**Instructions to follow**: Apart from the pictures, every line below needs to be reproduced verbatim.
[Start of section]
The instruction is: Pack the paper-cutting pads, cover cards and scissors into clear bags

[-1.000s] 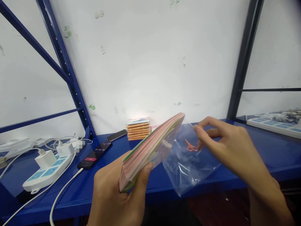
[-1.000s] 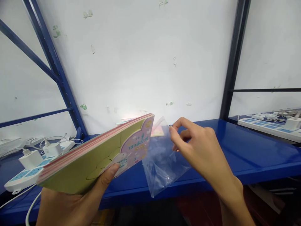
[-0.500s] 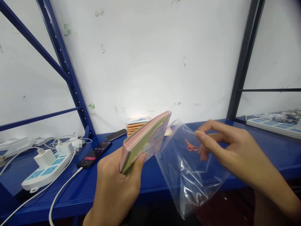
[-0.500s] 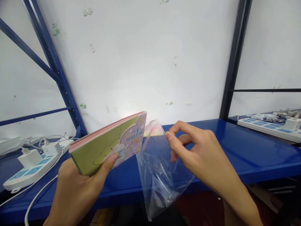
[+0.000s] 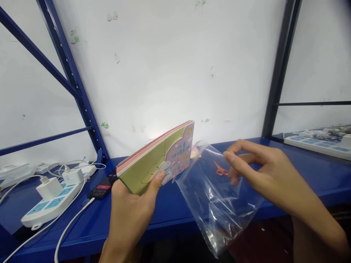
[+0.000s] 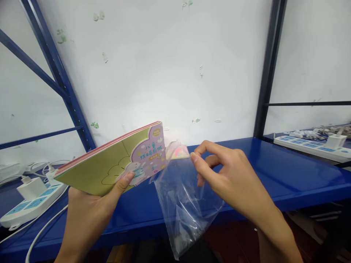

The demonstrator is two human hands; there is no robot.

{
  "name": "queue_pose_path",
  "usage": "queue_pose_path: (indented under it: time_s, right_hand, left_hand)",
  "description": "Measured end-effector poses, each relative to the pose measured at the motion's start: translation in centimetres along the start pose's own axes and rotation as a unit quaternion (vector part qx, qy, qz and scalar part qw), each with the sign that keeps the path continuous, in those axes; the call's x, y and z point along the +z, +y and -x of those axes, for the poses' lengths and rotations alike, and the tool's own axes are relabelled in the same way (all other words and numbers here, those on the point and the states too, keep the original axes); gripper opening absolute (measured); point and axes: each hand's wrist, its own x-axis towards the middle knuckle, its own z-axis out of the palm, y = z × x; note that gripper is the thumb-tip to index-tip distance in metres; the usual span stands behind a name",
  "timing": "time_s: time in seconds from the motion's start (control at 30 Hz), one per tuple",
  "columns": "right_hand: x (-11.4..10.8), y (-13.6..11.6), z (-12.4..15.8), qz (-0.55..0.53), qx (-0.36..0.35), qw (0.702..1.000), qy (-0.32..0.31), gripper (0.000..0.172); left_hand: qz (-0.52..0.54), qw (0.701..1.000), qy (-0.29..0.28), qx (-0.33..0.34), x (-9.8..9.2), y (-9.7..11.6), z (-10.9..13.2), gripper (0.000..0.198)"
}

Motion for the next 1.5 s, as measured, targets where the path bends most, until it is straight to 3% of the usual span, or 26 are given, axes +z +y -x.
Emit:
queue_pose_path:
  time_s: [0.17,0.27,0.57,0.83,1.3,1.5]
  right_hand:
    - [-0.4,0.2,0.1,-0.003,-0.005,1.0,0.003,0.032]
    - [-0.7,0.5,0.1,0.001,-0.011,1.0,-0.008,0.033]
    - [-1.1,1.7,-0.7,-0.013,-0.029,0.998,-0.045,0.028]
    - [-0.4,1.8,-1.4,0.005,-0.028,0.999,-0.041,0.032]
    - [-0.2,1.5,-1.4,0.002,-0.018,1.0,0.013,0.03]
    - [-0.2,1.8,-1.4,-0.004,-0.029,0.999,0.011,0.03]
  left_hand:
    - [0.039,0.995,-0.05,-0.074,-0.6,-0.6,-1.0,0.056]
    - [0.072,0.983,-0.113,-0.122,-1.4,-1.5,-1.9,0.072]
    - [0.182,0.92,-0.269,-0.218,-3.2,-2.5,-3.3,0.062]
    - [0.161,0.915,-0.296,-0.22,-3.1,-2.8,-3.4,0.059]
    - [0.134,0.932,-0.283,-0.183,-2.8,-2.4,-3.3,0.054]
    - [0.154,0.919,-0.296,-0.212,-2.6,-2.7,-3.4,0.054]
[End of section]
**Finished task**:
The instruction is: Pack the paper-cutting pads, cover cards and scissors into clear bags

[-1.000s] 
[-1.000s] 
[-0.500s] 
[-0.500s] 
[+0.000s] 
[+0.000s] 

The demonstrator is two human hands; there is no robot.

{
  "name": "queue_pose_path",
  "usage": "queue_pose_path: (indented under it: time_s, right_hand, left_hand)",
  "description": "Measured end-effector poses, each relative to the pose measured at the motion's start: translation in centimetres along the start pose's own axes and rotation as a unit quaternion (vector part qx, qy, qz and scalar part qw), each with the sign that keeps the path continuous, in those axes; the call's x, y and z point along the +z, +y and -x of those axes, for the poses' lengths and rotations alike, and the tool's own axes are relabelled in the same way (all other words and numbers here, those on the point and the states too, keep the original axes); gripper opening absolute (measured); point and axes: each hand's wrist, its own x-axis towards the middle knuckle, its own z-axis out of the palm, y = z × x; note that gripper is the thumb-tip to index-tip distance in metres; the usual span stands behind a name",
  "timing": "time_s: time in seconds from the motion's start (control at 30 Hz), one per tuple",
  "columns": "right_hand: x (-11.4..10.8), y (-13.6..11.6), z (-12.4..15.8), qz (-0.55..0.53), qx (-0.36..0.35), qw (0.702..1.000), qy (-0.32..0.31), gripper (0.000..0.172); left_hand: qz (-0.52..0.54), qw (0.701..1.000), qy (-0.29..0.28), qx (-0.33..0.34), x (-9.8..9.2), y (-9.7..11.6), z (-10.9..13.2), gripper (0.000..0.198)"
}

Motion for the next 1.5 s, as measured, targets where the path bends most, until it is straight to 3% of the usual span, or 26 are given, axes +z +y -x.
Emit:
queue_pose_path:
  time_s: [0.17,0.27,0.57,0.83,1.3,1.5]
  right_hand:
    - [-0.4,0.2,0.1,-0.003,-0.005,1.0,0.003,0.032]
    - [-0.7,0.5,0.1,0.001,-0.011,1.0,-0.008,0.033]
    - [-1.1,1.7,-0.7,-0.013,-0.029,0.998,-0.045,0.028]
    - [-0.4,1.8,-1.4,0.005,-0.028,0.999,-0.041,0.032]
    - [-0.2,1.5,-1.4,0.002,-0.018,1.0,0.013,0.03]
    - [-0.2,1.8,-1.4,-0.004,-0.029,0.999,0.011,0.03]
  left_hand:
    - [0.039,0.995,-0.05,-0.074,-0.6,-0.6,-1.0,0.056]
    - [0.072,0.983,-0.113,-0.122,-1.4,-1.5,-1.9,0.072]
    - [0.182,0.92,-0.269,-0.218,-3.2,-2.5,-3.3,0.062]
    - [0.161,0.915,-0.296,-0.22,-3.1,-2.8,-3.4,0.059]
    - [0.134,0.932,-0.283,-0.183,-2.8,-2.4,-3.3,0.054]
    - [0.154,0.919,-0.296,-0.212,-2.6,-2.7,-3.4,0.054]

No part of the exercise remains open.